In the given diagram, we need to prove that $\triangle ADE$ is similar to $\triangle ABC$ by showing that two pairs of angles are congruent.

Step-by-step reasoning:

1. Angle $\angle DAE$ is a common angle between both triangles $\triangle ADE$ and $\triangle ABC$.

   • So, $\angle DAE = \angle BAC$.

2. Since $DE \parallel BC$ and $AB$ is a transversal line, corresponding angles are equal:

   • $\angle ADE = \angle ABC$.

3. By the AA (Angle-Angle) similarity criterion, if two corresponding angles are equal, the triangles are similar.

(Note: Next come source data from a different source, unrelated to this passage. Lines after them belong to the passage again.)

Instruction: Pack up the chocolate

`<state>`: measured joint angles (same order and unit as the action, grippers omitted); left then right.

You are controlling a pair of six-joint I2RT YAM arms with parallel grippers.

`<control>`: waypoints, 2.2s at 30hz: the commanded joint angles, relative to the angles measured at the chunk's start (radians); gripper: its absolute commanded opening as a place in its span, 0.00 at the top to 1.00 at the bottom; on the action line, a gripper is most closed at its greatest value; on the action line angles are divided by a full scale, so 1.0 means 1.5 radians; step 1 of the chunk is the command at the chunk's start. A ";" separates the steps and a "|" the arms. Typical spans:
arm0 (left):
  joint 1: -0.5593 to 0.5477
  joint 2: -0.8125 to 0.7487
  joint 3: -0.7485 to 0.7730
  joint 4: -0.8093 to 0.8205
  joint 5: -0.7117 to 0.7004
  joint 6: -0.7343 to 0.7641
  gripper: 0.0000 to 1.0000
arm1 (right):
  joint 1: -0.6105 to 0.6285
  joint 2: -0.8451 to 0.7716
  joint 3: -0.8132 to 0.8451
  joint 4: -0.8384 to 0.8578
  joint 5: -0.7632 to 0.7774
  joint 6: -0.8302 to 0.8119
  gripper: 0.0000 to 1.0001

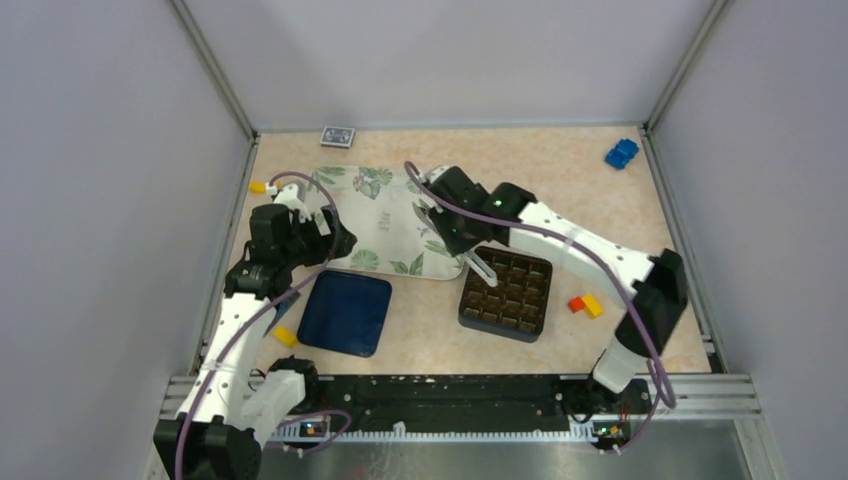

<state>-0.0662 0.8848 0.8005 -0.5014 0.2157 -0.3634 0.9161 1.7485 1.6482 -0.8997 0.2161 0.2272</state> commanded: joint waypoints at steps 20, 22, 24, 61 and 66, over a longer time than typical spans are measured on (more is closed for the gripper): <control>0.002 0.090 0.060 0.040 0.003 0.016 0.01 | -0.015 -0.363 -0.311 -0.130 -0.047 0.087 0.87; 0.002 0.098 0.065 0.039 0.007 0.016 0.01 | -0.015 -0.358 -0.318 -0.124 -0.049 0.087 0.87; 0.002 0.104 0.067 0.040 0.010 0.016 0.01 | -0.015 -0.353 -0.324 -0.113 -0.050 0.087 0.87; 0.002 0.137 0.082 0.056 0.040 0.014 0.01 | -0.021 -0.316 -0.169 -0.173 0.006 0.035 0.81; 0.002 0.125 0.085 0.048 0.035 0.014 0.01 | -0.052 -0.275 -0.138 -0.107 0.025 -0.007 0.80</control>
<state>-0.0658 1.0935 0.8879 -0.4633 0.2684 -0.3450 0.8799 1.2980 1.3849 -1.1473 0.2058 0.2771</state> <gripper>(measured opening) 0.987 0.238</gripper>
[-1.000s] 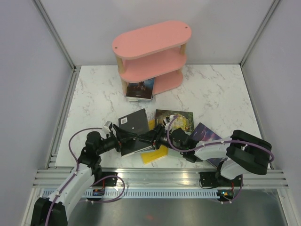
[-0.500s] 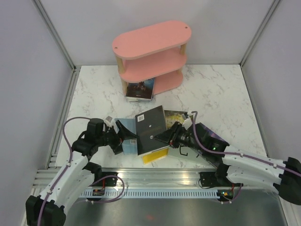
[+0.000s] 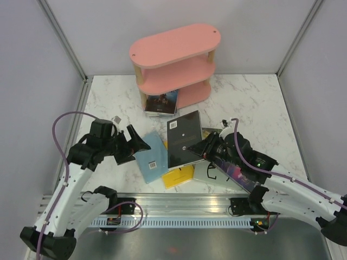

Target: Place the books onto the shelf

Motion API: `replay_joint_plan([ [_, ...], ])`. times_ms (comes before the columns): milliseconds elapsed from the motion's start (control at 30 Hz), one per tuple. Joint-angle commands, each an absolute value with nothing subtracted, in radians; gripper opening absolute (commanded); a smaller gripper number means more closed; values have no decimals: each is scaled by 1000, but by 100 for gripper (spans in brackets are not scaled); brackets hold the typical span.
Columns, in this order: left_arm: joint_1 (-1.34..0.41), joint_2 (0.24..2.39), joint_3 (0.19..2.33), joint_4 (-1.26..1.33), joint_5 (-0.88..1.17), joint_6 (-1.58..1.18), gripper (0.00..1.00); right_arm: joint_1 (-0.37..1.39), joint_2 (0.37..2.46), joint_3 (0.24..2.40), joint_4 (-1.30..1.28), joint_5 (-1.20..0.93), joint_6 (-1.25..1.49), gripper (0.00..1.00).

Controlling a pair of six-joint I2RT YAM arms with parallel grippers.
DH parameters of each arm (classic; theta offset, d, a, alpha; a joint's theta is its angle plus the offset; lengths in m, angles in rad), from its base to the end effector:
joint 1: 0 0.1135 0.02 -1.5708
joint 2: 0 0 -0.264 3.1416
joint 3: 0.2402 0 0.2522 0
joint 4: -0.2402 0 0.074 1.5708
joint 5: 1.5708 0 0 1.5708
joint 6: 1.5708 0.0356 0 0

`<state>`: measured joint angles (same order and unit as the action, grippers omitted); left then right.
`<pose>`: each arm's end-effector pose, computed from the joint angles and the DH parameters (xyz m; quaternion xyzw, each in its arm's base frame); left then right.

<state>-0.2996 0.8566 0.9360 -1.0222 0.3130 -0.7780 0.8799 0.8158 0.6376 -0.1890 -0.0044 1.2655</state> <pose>0.1400 -0.0547 0.3049 -0.1758 0.9241 -0.2838 0.1858 0.1229 0.1489 0.2820 0.1567 0.8093 0.4982 0.2689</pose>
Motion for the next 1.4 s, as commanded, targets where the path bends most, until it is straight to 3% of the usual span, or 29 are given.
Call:
replay_joint_plan([
  [0, -302, 769, 870, -780, 519, -820, 100, 881, 845, 762, -43, -51, 1233, 0],
  [300, -301, 598, 409, 34, 718, -1250, 100, 881, 980, 785, 207, -193, 1338, 0],
  [467, -302, 594, 339, 247, 710, -1371, 98, 887, 1069, 795, 305, -277, 1370, 0],
  [567, -301, 630, 350, 297, 724, -1371, 81, 905, 1110, 793, 360, -296, 1388, 0],
  [667, -302, 679, 360, 314, 727, -1365, 44, 913, 1149, 795, 425, -331, 1410, 0],
  [700, -301, 695, 365, 314, 726, -1362, 24, 913, 1152, 798, 434, -347, 1411, 0],
  [767, -302, 698, 368, 305, 697, -1358, 7, 913, 1157, 799, 434, -356, 1408, 0],
  [800, -301, 696, 371, 302, 686, -1358, 2, 913, 1160, 796, 437, -362, 1407, 0],
  [900, -301, 701, 399, 288, 657, -1344, 2, 913, 1167, 792, 416, -383, 1404, 0],
  [967, -302, 712, 419, 272, 637, -1336, 2, 911, 1154, 793, 321, -351, 1390, 50],
  [1033, -302, 703, 449, 230, 586, -1336, 2, 911, 1140, 792, 261, -315, 1384, 84],
  [1133, -302, 693, 501, 135, 519, -1313, 2, 911, 1117, 788, 242, -299, 1400, 92],
  [1367, -302, 672, 584, -23, 410, -1281, 2, 911, 1060, 798, 292, -221, 1505, 87],
])
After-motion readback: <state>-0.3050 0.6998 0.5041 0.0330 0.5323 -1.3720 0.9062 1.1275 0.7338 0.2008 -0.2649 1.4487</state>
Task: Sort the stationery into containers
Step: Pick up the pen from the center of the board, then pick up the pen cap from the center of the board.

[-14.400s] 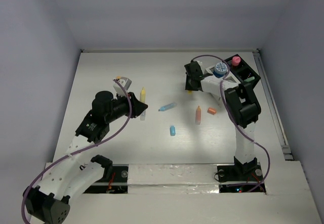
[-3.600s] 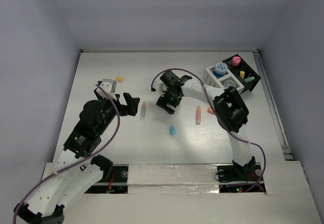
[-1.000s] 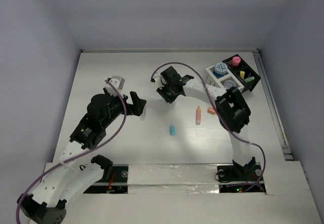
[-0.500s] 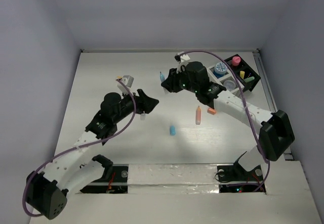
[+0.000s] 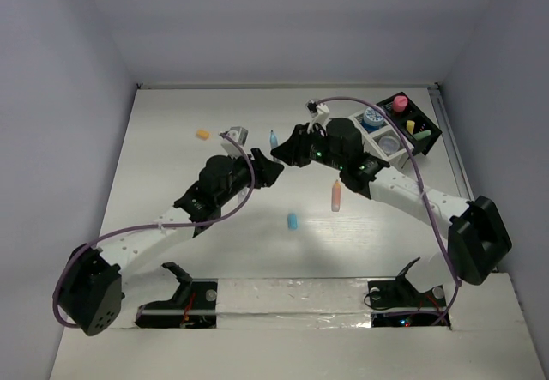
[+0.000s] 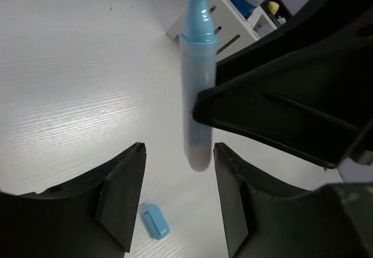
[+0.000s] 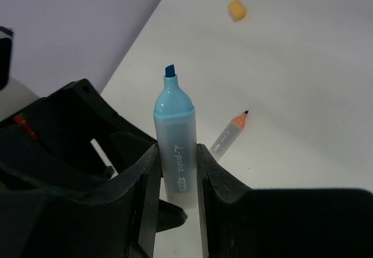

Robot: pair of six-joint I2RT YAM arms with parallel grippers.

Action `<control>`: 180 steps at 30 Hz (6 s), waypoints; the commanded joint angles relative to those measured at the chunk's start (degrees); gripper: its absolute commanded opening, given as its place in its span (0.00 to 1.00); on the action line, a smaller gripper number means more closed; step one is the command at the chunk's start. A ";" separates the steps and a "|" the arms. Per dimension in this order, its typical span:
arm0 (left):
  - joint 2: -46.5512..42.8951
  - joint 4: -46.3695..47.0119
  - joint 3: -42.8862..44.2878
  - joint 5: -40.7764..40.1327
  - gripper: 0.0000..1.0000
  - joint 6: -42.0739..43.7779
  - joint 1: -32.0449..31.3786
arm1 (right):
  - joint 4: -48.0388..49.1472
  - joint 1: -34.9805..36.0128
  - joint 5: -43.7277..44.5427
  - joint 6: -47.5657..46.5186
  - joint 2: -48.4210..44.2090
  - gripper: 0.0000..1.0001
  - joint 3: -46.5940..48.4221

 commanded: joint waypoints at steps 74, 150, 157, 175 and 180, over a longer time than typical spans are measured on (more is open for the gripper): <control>-17.65 -0.15 -10.02 -15.87 0.00 11.07 -8.37 | -6.52 12.64 -6.09 -0.98 -4.76 1.00 -17.65; -23.10 -3.13 -12.39 -19.65 0.00 8.69 -8.37 | -25.92 10.72 29.85 -10.20 17.86 0.45 -2.70; -22.31 -3.31 -12.22 -19.21 0.00 8.52 -8.37 | -26.54 10.72 31.26 -10.55 17.77 0.00 -1.91; -13.18 7.41 -12.83 -8.85 0.00 2.89 -8.37 | -2.64 9.67 36.27 -11.52 -7.54 0.00 3.36; -9.58 10.13 -12.04 -4.98 0.00 2.98 -8.89 | 3.33 9.67 31.36 -8.80 -8.34 0.00 4.32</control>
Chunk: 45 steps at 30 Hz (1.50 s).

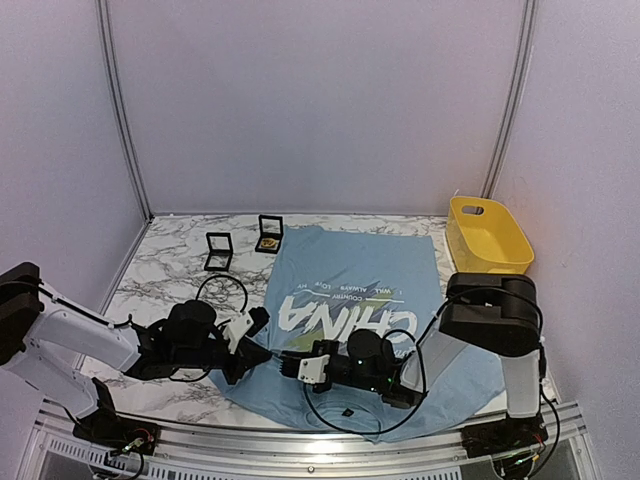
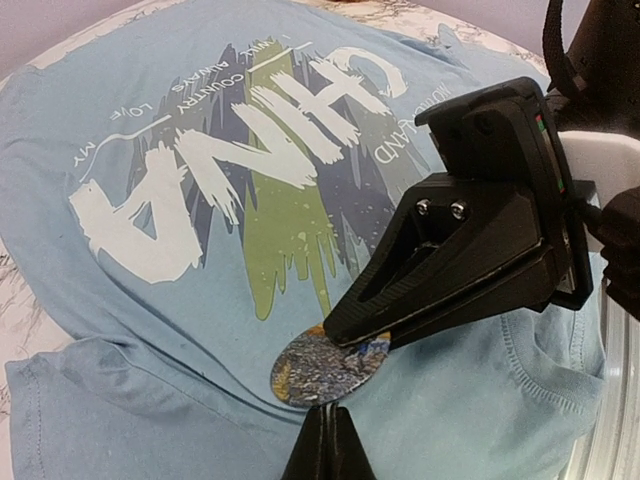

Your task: Pin the brooch onto the clothing

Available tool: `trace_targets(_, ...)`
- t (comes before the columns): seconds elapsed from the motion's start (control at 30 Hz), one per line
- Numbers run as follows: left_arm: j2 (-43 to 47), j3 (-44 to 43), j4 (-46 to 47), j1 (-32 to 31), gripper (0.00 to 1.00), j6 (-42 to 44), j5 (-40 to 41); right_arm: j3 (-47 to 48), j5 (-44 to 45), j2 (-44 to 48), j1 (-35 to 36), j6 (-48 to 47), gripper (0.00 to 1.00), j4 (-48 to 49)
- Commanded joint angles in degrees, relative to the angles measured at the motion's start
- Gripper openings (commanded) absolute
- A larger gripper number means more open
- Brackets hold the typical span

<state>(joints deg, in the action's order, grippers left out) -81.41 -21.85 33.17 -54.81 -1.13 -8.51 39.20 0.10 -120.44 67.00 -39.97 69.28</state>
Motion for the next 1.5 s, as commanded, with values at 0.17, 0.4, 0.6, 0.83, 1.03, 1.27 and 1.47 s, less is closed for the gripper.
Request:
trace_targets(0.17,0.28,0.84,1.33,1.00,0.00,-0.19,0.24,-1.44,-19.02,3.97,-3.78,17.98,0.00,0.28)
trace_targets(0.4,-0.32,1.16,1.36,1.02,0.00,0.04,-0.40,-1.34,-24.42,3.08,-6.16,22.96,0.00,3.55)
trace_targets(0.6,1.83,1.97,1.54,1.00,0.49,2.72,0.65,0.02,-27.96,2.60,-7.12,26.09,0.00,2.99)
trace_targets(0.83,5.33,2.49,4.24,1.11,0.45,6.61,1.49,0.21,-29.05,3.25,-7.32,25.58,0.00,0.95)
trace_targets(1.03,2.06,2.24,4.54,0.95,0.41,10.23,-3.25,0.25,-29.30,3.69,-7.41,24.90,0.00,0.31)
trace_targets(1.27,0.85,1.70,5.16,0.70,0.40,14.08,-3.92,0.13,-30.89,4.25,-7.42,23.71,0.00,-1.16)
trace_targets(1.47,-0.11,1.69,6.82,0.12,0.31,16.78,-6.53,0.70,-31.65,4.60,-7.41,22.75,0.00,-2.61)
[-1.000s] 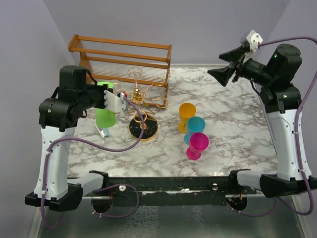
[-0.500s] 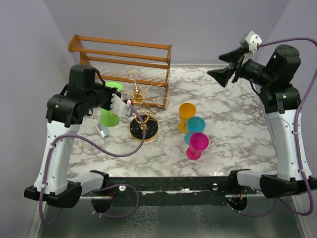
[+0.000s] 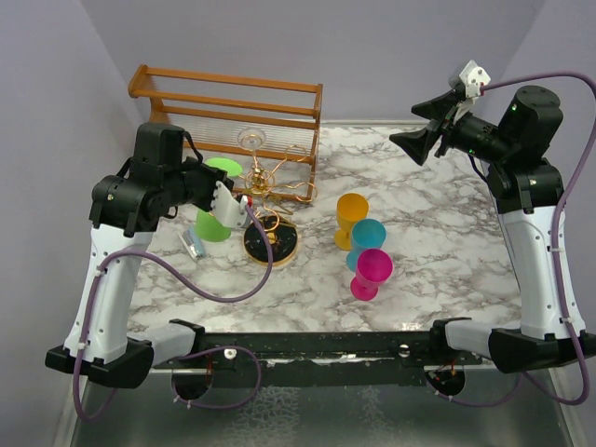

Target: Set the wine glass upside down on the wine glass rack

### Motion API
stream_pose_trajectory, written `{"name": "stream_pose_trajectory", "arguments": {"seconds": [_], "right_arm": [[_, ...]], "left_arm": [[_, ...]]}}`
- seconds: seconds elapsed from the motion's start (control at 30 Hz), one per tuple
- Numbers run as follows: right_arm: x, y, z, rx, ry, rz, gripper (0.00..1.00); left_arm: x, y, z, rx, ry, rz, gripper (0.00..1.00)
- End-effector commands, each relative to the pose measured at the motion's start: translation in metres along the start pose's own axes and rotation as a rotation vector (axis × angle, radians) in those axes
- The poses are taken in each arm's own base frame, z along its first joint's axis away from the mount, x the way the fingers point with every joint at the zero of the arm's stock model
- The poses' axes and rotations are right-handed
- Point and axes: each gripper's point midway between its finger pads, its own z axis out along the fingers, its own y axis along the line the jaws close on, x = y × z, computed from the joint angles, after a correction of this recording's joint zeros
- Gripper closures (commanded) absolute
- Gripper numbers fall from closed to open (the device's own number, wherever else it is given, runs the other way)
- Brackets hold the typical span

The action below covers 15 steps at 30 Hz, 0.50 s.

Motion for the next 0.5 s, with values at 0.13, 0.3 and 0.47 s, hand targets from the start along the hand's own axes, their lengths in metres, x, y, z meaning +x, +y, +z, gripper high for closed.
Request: {"name": "stream_pose_trajectory", "arguments": {"seconds": [0.13,0.3,0.47], "right_arm": [[-0.006,-0.002,-0.006,0.03,-0.009,-0.027,0.26],[-0.005,-0.003,-0.005,0.03,-0.008,-0.027,0.26],[-0.004,-0.003,-0.006,0.032,-0.007,-0.028,0.26]], "left_arm": [[-0.024,-0.006,0.004,0.015,-0.129,0.024,1.0],[-0.027,-0.01,0.01,0.034,-0.15,0.022,1.0],[-0.027,-0.016,0.01,0.052,-0.151,0.019,1.0]]}}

   • Thus, $\triangle ADE \sim \triangle ABC$.

Drag and Drop Answer:

• $\angle DAE = \angle BAC$ (common angle)
• $\angle ADE = \angle ABC$ (corresponding angles, $DE \parallel BC$)
• $\triangle ADE \sim \triangle ABC$ (Two respective angles are equal)

Would you like further details on the reasoning or any clarifications?

Here are some related questions for practice:

1. How do you prove triangles are similar using the AA criterion?
2. What other criteria besides AA can be used to prove triangle similarity?
3. If two triangles are similar, what can be said about their corresponding sides?
4. What are alternate interior angles, and how do they help in proving similarity?
5. Can the similarity of triangles be used to find unknown side lengths?

Tip: In geometry, parallel lines often help identify congruent corresponding or alternate angles.